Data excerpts
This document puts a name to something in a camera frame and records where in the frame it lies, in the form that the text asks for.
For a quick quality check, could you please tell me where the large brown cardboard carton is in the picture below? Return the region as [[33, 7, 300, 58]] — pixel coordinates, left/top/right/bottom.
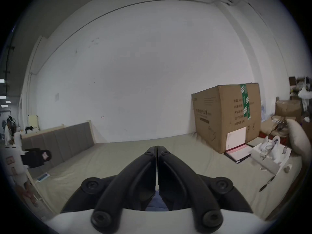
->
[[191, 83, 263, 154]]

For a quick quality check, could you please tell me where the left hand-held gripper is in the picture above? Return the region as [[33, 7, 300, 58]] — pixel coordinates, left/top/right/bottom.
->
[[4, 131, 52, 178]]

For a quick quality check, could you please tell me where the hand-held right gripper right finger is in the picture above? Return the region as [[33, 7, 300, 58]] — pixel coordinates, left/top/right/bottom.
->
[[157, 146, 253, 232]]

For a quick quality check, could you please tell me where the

---

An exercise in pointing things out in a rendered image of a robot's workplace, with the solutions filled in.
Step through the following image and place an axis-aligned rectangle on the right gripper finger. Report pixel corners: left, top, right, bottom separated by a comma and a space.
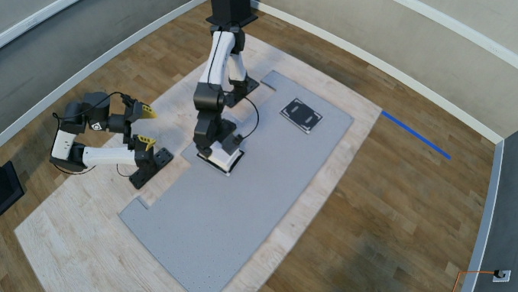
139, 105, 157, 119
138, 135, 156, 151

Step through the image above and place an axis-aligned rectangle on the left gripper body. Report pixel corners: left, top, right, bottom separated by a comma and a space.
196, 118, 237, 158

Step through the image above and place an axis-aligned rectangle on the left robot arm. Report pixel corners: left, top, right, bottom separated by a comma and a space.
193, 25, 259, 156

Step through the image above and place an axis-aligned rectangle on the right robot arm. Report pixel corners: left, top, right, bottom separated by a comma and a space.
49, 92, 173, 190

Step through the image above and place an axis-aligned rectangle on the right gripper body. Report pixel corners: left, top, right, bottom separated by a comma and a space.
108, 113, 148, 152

◆ **Assigned task**
Tally the lines above with "held", please; number only.

◆ **Task answer**
2